*The problem*:
Exactly as written, return every line of the data below apart from the pictures.
══════════
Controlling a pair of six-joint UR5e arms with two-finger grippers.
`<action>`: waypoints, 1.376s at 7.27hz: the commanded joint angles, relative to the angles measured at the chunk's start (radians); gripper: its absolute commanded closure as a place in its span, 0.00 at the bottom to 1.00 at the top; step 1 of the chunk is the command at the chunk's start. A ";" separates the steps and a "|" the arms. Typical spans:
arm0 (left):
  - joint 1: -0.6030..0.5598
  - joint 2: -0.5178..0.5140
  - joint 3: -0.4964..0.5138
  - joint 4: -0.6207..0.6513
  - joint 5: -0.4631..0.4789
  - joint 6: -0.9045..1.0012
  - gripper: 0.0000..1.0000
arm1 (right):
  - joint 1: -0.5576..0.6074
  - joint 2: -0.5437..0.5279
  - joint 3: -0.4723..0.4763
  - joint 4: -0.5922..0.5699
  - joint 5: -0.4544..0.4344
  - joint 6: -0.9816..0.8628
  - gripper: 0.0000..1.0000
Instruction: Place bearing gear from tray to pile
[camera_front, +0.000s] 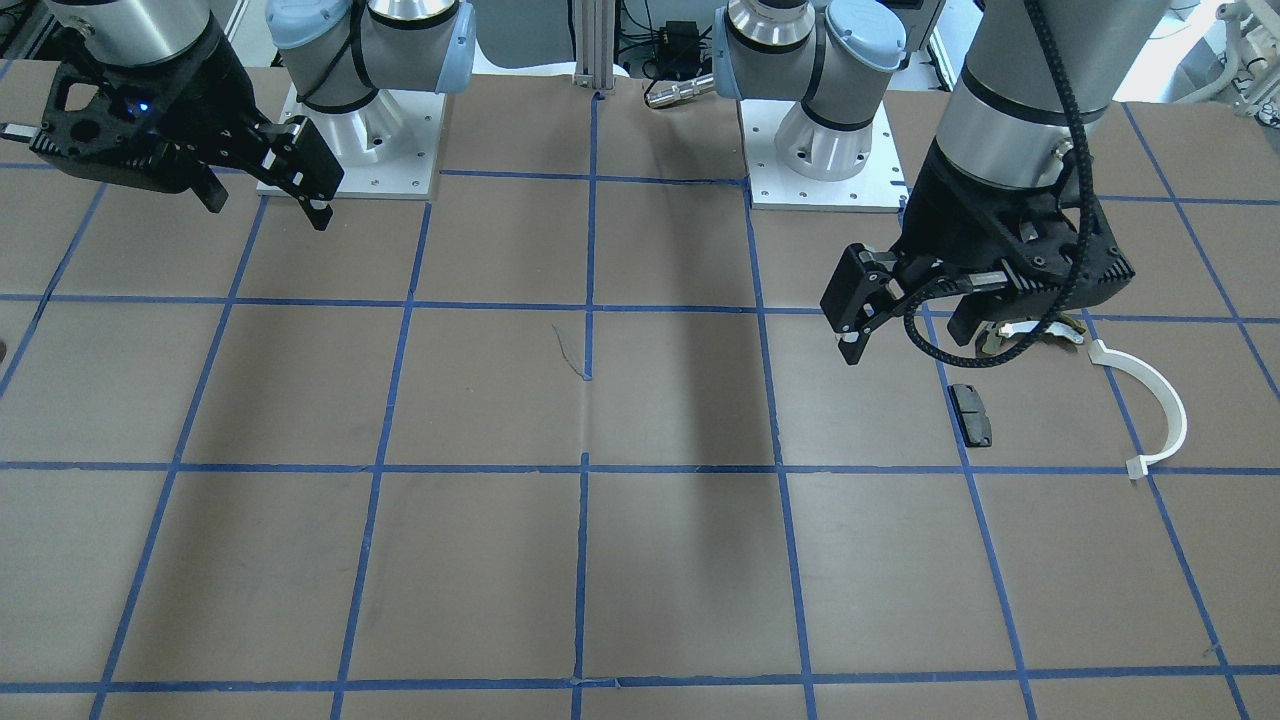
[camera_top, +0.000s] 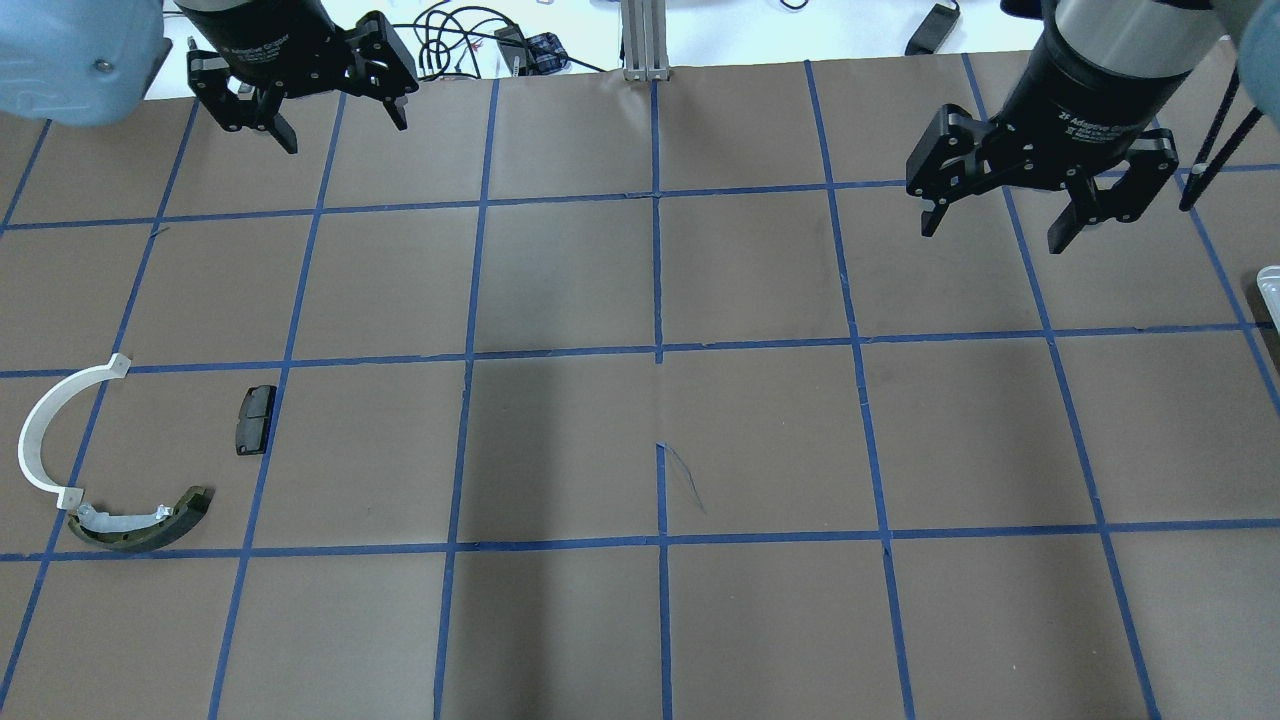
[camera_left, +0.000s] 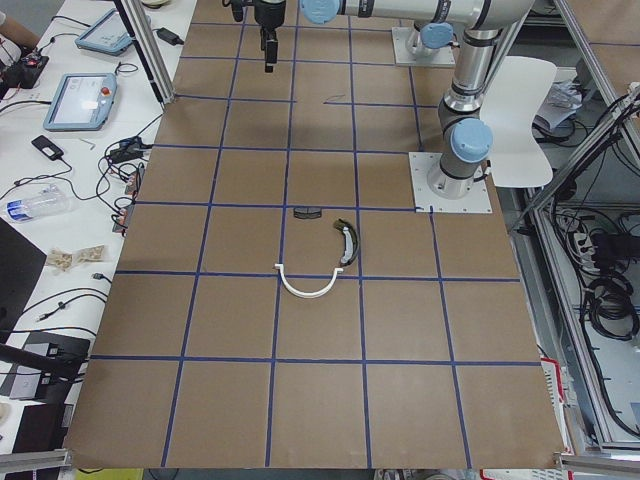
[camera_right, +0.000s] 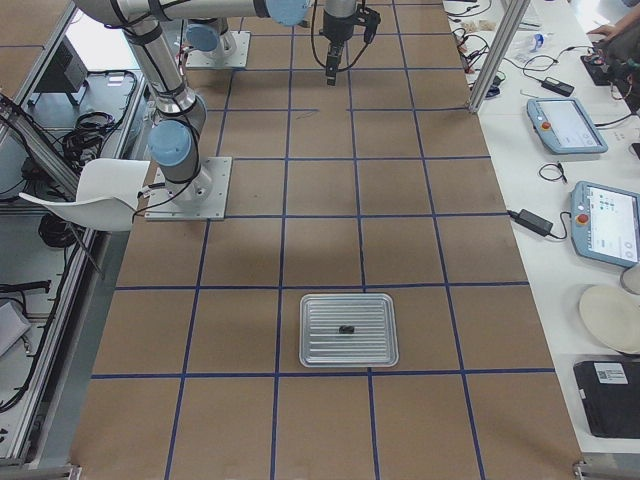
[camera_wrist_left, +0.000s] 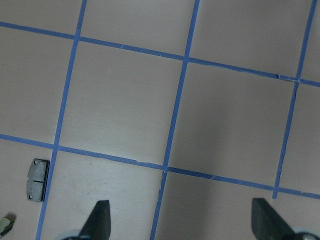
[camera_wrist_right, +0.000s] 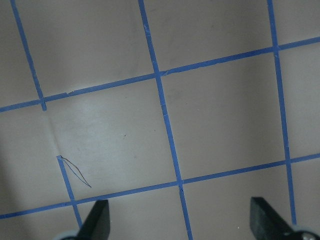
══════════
*Response area*:
Controlling a pair of six-joint UR5e arms with two-finger grippers.
`<action>`: waypoints, 1.376s at 7.27hz: the commanded joint angles, relative to the angles measured at the chunk's start (radians); gripper: its absolute commanded closure as a place in its span, 0.00 at the bottom to 1.00 at the top; step 1 of the chunk is the command at the chunk's start. A ";" separates the steps and a "|" the arms. Typical spans:
arm0 (left):
  - joint 1: -0.6030..0.5598
  - joint 2: -0.5178..0.5140
  - joint 3: -0.4964..0.5138
  - joint 4: -0.6207..0.6513
  - joint 5: -0.4631..0.4789
  - joint 6: -0.9045..1.0012
  - gripper: 0.0000..1.0000
arm1 (right):
  - joint 1: -0.5576..0.6074
  - joint 2: -0.5437..0.5279
  - joint 3: -0.4723..0.4763
  - joint 4: -0.5922..0.5699
  - joint 5: -0.4544..0.4344
  - joint 6: -0.9816..0.8628
  - gripper: 0.0000..1.0000
Instruction: Place bearing gear from tray to pile
[camera_front, +0.000s] 
[camera_top, +0.000s] 
[camera_left, +0.000s] 
[camera_right, +0.000s] 
[camera_wrist_left, +0.000s] 
[camera_wrist_right, +0.000s] 

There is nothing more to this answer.